Seguía pensando en Clara. El peso de los hechos parecía haberlo abrumado con la densidad de una estrella muerta. Los hechos, los hechos. Él siempre había confiado en los detalles. Bien, ahora los tenía en abundancia. Muchos datos y algunas conclusiones inevitables.

Se levantó y tocó la lisa cara del hijo sin darle tiempo a reaccionar.

– Eres un buen médico, Peter. Agradezco tu interés.

Peter cabeceó con expresión grave. No dejaba de mirar al padre. Su hijo parecía tener un don, una capacidad para captar matices, las sensaciones que acompañaban cada enfermedad, el lúgubre fantasma de la mortalidad. Stern se alegraba de notar esa pericia. En la relación entre ambos rara vez había esas sutilezas.

– Mira, estoy seguro de que estás bien -dijo Peter-. Tan sólo estaremos al tanto. ¿De acuerdo?

– Muy bien -dijo Stern, mientras se ponía la chaqueta-. Te lo agradezco. Y lamento, Peter, haberte involucrado en un asunto tan desagradable.

– Qué diablos -dijo Peter-. Ya sabes lo que dicen.

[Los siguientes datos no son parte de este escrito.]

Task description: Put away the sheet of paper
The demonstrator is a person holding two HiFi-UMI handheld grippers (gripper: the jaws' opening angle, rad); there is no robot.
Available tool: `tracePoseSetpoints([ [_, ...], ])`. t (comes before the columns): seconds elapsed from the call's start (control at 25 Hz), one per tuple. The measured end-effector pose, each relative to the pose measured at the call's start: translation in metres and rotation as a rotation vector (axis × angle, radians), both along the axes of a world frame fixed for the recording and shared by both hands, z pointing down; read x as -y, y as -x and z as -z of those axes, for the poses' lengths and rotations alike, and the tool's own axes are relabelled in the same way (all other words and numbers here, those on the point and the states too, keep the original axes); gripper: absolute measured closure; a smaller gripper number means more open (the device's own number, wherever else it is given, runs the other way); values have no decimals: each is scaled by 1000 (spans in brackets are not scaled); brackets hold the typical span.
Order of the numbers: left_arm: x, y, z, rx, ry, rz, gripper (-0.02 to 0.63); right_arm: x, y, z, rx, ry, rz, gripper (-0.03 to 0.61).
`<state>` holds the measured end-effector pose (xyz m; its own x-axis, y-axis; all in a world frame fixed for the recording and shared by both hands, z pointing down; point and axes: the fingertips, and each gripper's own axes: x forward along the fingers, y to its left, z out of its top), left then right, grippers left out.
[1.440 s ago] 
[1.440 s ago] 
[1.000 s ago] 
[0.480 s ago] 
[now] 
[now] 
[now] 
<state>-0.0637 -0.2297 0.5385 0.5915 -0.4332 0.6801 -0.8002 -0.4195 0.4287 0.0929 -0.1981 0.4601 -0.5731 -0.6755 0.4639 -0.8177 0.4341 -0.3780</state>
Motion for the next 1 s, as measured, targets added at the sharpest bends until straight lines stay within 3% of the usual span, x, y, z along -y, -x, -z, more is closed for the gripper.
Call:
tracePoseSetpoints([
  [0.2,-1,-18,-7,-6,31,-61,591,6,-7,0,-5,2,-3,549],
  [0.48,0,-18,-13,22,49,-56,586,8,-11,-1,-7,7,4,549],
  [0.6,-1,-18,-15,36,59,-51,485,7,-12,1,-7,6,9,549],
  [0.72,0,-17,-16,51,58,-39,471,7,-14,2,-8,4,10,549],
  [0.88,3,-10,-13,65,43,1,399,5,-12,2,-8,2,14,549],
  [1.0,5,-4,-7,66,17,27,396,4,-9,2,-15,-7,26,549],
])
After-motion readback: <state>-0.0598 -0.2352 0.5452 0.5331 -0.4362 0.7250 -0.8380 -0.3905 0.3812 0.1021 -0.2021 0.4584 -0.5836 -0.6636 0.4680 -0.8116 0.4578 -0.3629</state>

– ¿Qué dicen? -preguntó Stern desde la puerta.

– La vida está llena de sorpresas.

Su hijo sonreía. Sin duda ya estaba pensando en contarlo a las hermanas.

15

Dixon, como cabía esperar, disfrutaba compitiendo y durante años había recurrido a excusas para inducir a Stern a practicar con él varios deportes. Como decía Stern, una reunión de trabajo con Dixon generalmente significaba sudar. Cuando Stern era más joven y mucho más delgado, habían jugado a balonmano en el club de Dixon. Stern era más ágil de lo que sugería su aspecto, pero no podía competir con su cuñado. Dixon, más corpulento, más fuerte y mucho mas atlético, no se cansaba nunca de ganar. Con el tiempo invitó a Stern a pescar en el lago Fowler. El sedal de Stern se enredaba en los arbustos y los lirios; de vuelta en la orilla, Dixon describía la torpeza de Stern a todos los que encontraba. «El único hombre que fue a pescar y casi cazó un pájaro. Hablo en serio. ¿Un cardenal en un árbol? Stern le erró por pocos centímetros.» A menudo Stern le decía a Clara que Dixon era el trofeo que quería disecar y exhibir.

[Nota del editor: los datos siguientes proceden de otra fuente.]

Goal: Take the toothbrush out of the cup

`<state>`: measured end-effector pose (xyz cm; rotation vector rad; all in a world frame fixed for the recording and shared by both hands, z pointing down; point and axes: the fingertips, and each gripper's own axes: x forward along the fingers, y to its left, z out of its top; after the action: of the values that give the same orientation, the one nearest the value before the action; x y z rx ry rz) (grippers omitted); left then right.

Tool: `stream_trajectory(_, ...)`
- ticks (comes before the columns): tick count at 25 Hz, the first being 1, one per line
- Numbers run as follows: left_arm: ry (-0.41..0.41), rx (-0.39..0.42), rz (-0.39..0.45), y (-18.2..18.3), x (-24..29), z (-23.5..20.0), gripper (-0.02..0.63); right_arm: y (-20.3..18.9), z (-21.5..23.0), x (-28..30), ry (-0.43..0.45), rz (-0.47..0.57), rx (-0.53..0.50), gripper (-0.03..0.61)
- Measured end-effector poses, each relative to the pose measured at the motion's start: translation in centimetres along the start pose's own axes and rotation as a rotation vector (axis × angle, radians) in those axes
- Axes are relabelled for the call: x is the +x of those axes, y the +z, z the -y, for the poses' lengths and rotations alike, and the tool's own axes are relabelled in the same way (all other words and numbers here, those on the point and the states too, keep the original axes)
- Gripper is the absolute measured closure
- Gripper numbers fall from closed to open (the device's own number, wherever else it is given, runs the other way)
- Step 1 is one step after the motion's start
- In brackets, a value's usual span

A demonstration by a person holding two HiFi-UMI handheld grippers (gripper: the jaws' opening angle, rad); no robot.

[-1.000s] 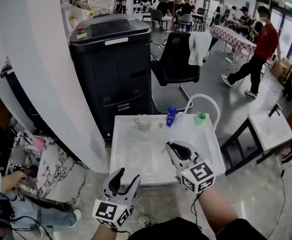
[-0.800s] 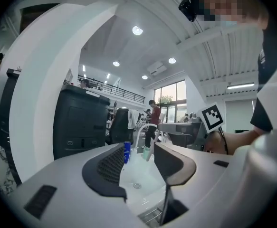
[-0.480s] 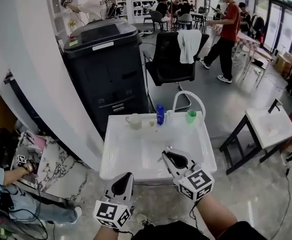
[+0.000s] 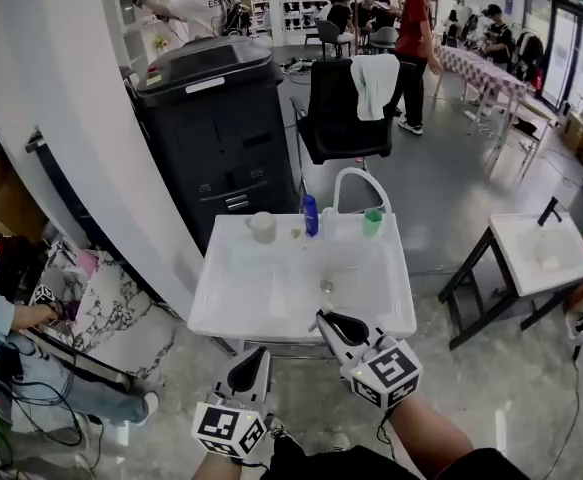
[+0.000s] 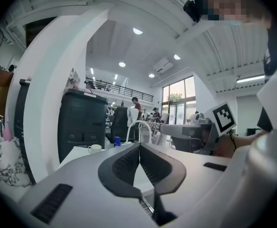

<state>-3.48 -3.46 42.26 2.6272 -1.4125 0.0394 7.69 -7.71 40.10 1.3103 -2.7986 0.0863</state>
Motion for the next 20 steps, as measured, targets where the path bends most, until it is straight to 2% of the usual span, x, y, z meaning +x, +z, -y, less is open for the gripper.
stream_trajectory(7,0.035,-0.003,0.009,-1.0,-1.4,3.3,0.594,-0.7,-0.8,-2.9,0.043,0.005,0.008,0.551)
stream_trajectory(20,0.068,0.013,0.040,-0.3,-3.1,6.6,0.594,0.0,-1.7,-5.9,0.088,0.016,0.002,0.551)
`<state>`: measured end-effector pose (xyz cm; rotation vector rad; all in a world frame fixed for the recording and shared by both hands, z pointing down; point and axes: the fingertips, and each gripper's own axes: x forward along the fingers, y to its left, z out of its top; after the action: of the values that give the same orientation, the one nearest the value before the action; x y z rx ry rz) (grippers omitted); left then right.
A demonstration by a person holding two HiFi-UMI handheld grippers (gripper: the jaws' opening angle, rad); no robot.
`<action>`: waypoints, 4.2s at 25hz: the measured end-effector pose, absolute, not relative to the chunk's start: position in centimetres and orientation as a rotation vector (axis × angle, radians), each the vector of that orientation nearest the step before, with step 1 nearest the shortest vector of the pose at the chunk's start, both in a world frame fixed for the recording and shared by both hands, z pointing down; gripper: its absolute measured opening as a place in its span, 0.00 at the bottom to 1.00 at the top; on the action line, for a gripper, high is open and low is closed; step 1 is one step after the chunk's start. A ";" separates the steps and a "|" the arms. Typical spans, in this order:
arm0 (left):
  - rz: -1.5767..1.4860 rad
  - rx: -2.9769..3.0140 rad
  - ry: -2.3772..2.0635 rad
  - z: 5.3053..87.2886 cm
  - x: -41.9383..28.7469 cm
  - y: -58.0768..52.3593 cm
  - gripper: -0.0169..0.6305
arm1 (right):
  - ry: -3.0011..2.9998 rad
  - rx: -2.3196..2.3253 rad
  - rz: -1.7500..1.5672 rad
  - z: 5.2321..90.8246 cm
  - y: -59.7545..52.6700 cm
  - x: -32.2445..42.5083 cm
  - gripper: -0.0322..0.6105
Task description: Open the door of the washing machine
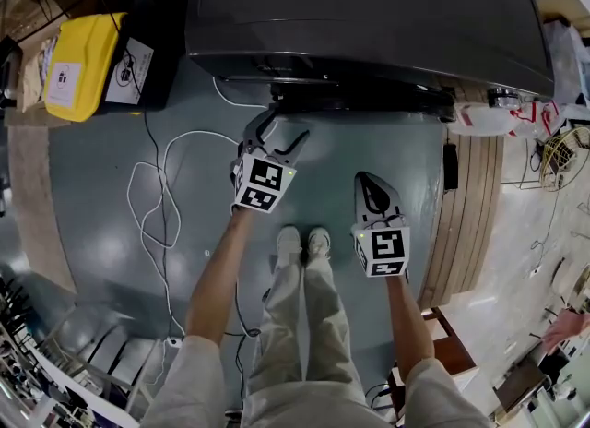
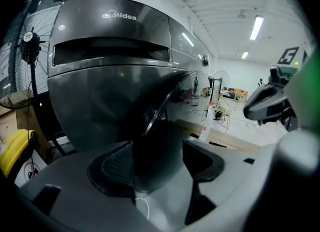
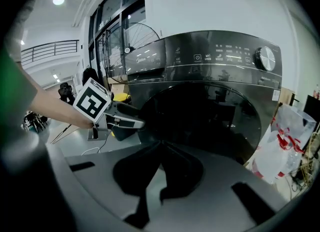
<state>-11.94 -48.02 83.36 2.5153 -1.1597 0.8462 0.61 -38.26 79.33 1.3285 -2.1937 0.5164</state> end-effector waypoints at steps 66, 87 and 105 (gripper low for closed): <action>0.917 2.470 -0.651 82.8 1.5 -20.5 0.20 | -1.763 1.868 0.651 76.3 -17.8 17.7 0.05; 0.922 2.435 -0.409 83.0 15.6 -11.0 0.19 | -1.459 2.161 0.790 76.8 -5.6 30.8 0.05; 0.981 2.549 -0.224 84.2 31.7 -6.5 0.12 | -1.261 2.312 0.883 78.3 3.9 40.1 0.05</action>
<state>31.72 -6.46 84.23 2.5489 -0.2241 0.9806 40.09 3.88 78.26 2.3122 -1.2608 0.8832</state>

Ahora Stern había limitado esta rivalidad al golf. Stern tenía más instinto para este juego, era más hábil en tierra que en el agua. Pero, como de costumbre, no jugaba con la frecuencia necesaria para competir con el virtuosismo de Dixon, que era un jugador audaz, amante de las situaciones difíciles: un golpe donde tenía que apoyar un pie en la bifurcación de un árbol o sortear un poste con la bola. Era temerario en este campo familiar. El Greenwood Country Club se había fundado un siglo antes en esas colinas ondulantes, a cincuenta kilómetros de la ciudad. Era terreno de cría de caballos, con colinas pobladas de olmos y robles, álamos y pinos. La universidad de Easton quedaba a poco más de diez minutos. Aquí y en el lago Fowler, los privilegiados respiraban aire más fresco y fingían que la ciudad que los mantenía ricos estaba a gran distancia. A Dixon le encantaba esa vida, como todos los demás símbolos de prestigio, y tenía su hogar principal en las cercanías, una enorme casa de piedra en un terreno de una hectárea, a orillas del lago.